It is preferable to wash the microcapsular curing agent after the dispersion medium is removed. By washing the microcapsular curing agent, the unreacted shell-forming materials that attach to the surface thereof can be removed.
The method for washing is not particularly limited, but washing can be performed using the dispersion medium or a solvent in which the microcapsular curing agent is not dissolved when the curing agent is in the state of the residue by filtration. By drying the microcapsular curing agent after carrying out filtration and washing, the microcapsular curing agent in the form of powder can be obtained. The method for drying is not particularly limited, but it is preferable to perform drying at a temperature of the melting point or the softening point of the curing agent or below, and examples thereof include drying under reduced pressure. By making the microcapsular curing agent powdery, the operation for compounding with the (A) epoxy resin can be easily carried out. In addition, it is suitable to use an epoxy resin as the dispersion medium because simultaneously with formation of the shell, a masterbatch of the microcapsular curing agent integrated with the epoxy resin can be obtained.

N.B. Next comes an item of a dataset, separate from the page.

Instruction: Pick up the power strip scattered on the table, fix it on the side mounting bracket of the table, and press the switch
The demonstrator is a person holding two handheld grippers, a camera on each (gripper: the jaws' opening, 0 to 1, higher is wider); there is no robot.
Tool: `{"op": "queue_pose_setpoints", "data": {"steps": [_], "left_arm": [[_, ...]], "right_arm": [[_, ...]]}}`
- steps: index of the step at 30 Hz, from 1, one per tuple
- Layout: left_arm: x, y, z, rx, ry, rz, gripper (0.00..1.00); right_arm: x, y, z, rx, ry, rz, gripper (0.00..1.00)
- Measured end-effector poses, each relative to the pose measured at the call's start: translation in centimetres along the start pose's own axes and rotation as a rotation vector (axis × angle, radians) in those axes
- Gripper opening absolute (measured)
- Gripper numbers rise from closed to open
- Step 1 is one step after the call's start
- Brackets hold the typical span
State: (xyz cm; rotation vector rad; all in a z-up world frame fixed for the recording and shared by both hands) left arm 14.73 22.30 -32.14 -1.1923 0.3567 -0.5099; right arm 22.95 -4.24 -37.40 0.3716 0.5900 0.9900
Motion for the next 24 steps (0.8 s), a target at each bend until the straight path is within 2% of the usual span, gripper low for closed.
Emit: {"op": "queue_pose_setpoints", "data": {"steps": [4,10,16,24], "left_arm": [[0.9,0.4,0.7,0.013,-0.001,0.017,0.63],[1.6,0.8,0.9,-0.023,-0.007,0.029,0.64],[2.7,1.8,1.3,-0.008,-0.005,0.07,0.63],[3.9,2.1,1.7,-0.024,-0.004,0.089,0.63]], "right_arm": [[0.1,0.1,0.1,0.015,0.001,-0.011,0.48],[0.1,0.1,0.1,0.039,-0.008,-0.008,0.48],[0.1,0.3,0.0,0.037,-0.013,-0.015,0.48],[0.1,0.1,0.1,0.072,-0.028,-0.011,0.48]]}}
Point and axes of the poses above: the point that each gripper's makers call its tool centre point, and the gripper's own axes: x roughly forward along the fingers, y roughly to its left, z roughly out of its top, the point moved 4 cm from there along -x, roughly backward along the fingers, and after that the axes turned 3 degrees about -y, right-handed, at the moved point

Note that the reaction of forming the shell is normally carried out at a temperature range of −10° C. to 150° C., preferably 0° C. to 100° C., for a reaction time of 10 minutes to 72 hours, preferably 30 minutes to 24 hours.
Furthermore, from the viewpoint of the balance between storage stability and reactivity, it is preferable that the shell constituting the (B) microcapsular curing agent has a urea bond group, which absorbs infrared ray with a wave number of 1630 to 1680 cm−1, a biuret bond group, which absorbs infrared ray with a wave number of 1680 to 1725 cm−1, and a urethane bond group, which absorbs infrared ray with a wave number of 1730 to 1755 cm−1.

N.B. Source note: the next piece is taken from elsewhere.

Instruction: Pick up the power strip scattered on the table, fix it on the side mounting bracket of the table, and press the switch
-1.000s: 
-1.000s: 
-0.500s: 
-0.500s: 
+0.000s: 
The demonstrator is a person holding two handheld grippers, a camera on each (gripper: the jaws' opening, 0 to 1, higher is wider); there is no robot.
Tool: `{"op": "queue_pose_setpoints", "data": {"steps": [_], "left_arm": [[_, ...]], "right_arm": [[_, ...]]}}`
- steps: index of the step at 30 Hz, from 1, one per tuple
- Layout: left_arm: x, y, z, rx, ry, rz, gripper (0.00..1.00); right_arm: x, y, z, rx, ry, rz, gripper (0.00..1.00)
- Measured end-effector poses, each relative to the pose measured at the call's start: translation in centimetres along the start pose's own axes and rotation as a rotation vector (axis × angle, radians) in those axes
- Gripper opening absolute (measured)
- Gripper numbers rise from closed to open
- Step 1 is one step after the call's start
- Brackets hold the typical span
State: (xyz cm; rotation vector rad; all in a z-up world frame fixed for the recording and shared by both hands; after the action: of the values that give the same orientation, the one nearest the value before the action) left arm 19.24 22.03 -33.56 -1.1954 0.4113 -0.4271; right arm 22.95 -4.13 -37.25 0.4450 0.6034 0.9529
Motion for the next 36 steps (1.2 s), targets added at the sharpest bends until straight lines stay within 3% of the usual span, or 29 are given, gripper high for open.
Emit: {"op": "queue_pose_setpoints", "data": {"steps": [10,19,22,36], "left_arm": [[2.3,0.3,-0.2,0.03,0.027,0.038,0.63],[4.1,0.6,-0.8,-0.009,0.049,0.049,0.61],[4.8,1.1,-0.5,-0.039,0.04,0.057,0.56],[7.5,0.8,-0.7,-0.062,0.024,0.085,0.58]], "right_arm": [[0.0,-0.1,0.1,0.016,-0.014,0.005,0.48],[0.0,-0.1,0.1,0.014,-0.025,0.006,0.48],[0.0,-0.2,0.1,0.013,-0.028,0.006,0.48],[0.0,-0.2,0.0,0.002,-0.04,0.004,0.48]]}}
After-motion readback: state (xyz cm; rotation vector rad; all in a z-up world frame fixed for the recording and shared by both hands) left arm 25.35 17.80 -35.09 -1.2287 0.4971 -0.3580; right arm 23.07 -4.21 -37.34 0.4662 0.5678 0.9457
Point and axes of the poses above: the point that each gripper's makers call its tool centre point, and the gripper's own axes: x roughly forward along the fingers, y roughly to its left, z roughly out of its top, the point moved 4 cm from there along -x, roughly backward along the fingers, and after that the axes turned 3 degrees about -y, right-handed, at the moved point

The urea bond group, biuret bond group, and urethane bond group can be detected by measurement using a Fourier transform infrared spectrophotometer (hereinafter, this may be referred to as “FT-IR”). In addition, whether the shell has a urea bond group, a biuret bond group, or a urethane bond group can be confirmed with microscopic FT-IR.
Specifically, a modified aliphatic polyamine curing agent is added to the epoxy resin composition of the present embodiment to perform curing at 40° C. over 12 hours, and furthermore, the epoxy resin part is then completely cured at 120° C. over 24 hours. Subsequently, from the obtained cured product, a sample with a thickness of 5 to 20 μm is produced using an ultramicrotome, and it is analyzed in the depth direction of the shell with microscopic FT-IR. By observing the vicinity of the surface of the shell, the presence of a urea bond group, a biuret bond group, or a urethane bond group can be observed.

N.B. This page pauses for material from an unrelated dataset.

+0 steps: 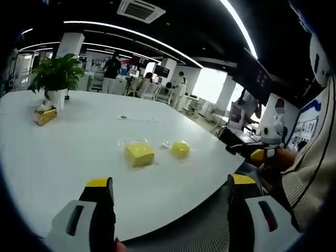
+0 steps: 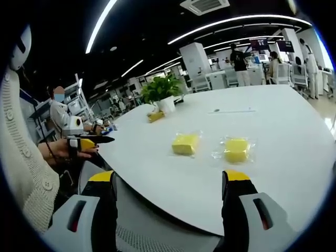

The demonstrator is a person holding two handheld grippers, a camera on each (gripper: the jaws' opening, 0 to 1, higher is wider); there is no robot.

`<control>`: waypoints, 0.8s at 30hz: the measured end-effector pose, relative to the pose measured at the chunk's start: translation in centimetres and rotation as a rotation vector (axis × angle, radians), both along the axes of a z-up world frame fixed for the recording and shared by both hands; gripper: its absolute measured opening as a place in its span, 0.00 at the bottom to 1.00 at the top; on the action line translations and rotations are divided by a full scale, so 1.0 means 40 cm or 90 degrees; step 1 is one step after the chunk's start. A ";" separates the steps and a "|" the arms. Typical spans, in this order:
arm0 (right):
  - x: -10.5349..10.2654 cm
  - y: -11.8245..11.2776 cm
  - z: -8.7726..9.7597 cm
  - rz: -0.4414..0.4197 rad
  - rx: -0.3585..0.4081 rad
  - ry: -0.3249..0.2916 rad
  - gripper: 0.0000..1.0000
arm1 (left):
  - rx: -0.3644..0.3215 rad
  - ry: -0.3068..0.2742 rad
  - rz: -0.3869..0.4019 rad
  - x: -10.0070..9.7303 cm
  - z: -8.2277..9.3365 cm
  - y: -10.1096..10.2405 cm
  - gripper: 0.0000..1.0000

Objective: Compare the silicone blocks by pressing each to a similar depth, holding the contact briefly, and releasing to observe deformation and rebound differences across the visible hardness samples.

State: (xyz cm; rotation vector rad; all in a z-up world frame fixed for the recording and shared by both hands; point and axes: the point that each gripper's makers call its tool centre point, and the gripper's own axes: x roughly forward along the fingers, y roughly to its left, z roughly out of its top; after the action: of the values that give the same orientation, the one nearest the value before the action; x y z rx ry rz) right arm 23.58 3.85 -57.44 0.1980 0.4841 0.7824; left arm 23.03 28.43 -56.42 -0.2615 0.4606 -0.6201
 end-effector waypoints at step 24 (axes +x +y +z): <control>0.039 -0.009 -0.023 0.000 -0.017 0.025 0.76 | -0.156 0.037 0.043 0.204 0.049 -0.008 0.78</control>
State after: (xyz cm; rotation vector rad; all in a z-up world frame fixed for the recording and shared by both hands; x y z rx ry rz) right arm 25.15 3.50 -58.38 0.1895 0.5316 0.7727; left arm 31.21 28.11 -54.44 -0.5266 0.4292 -0.6036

Moreover, the thickness of the shell constituting the (B) microcapsular curing agent is preferably 5 nm or more and 1000 nm or less, and more preferably 10 nm or more and 100 nm or less. When the thickness of the shell is 5 nm or more, the storage stability of the epoxy resin composition of the present embodiment can be further improved. In addition, when the thickness of the shell is 1000 nm or less, the curability can be further improved. Note that the thickness here means an average layer thickness, which can be measured with a transmission electron microscope.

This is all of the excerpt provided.